───── Extracted information ─────

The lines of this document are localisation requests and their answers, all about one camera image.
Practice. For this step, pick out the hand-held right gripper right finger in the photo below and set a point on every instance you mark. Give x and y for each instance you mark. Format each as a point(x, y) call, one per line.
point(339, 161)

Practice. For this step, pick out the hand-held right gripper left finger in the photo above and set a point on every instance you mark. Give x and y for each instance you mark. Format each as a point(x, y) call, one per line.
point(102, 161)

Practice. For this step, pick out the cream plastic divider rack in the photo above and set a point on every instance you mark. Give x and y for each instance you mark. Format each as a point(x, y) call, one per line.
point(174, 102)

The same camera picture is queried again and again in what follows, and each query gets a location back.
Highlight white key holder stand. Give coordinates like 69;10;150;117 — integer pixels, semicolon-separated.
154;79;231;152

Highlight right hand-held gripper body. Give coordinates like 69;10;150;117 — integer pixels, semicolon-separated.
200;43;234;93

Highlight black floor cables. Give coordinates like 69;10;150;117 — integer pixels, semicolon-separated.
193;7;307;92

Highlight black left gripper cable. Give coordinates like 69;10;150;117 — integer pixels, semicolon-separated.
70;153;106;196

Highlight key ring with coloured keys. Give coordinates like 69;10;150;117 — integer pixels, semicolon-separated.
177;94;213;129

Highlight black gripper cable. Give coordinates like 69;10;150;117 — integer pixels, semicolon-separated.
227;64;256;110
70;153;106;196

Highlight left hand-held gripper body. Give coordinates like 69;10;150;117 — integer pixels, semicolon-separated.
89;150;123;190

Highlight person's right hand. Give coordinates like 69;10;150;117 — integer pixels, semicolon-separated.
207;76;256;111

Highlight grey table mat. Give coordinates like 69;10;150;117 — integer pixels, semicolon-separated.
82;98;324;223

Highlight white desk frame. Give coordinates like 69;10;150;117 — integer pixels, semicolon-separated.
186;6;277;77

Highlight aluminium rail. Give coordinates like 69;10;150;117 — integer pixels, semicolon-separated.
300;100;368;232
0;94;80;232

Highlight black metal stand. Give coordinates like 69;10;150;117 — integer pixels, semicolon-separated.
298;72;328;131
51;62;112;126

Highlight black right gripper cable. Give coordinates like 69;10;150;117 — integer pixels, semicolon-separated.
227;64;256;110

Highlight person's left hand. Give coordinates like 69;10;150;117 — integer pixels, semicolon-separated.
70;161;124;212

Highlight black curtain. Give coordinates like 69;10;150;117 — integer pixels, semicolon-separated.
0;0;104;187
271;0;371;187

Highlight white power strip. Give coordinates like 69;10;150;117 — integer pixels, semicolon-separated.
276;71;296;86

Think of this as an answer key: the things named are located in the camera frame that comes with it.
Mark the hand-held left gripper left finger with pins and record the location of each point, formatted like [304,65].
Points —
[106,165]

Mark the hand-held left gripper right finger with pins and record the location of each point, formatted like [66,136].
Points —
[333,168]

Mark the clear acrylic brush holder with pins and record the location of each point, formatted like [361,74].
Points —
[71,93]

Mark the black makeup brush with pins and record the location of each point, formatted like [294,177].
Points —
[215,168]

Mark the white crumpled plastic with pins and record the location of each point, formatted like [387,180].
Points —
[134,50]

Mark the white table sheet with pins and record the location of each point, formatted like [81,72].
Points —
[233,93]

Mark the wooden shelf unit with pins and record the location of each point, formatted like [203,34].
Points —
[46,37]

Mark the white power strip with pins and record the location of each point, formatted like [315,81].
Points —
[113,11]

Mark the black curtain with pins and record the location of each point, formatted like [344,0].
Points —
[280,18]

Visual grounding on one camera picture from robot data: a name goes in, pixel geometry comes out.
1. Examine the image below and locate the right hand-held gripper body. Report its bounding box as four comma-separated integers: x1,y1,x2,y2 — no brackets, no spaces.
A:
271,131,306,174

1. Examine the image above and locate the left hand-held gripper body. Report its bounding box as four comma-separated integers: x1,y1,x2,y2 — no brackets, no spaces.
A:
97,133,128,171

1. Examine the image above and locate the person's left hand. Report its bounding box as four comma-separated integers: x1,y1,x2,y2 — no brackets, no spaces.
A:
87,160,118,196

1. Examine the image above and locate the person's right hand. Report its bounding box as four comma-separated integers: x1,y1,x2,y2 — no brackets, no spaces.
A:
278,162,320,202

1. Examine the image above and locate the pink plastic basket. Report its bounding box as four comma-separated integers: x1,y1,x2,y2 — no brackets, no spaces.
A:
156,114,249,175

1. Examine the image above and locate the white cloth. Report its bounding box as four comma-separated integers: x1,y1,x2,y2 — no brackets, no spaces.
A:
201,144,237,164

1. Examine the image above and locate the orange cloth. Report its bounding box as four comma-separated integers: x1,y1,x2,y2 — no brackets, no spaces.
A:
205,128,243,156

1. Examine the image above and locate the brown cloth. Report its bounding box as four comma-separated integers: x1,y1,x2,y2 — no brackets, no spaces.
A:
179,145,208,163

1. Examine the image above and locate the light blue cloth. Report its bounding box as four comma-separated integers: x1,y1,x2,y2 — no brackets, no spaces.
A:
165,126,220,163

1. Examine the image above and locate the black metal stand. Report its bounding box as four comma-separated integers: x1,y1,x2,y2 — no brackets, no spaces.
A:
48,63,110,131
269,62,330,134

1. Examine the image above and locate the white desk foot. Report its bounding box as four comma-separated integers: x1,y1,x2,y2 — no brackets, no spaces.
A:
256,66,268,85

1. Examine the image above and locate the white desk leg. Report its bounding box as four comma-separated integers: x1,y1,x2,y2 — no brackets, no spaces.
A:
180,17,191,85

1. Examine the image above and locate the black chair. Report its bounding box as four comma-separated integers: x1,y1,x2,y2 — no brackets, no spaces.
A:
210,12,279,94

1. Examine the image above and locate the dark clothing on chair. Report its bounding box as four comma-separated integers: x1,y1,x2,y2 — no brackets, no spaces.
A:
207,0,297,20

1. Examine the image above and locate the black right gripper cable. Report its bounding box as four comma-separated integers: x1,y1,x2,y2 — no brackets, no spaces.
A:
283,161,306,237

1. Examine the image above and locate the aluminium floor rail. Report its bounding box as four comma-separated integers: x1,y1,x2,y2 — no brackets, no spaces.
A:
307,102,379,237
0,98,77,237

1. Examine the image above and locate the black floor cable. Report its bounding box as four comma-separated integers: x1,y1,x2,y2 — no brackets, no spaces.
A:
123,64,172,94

─────

§ **What is expected**: Please state how many lines in the listing hold the string "formatted", giving the number alone.

§ **Task answer**: 9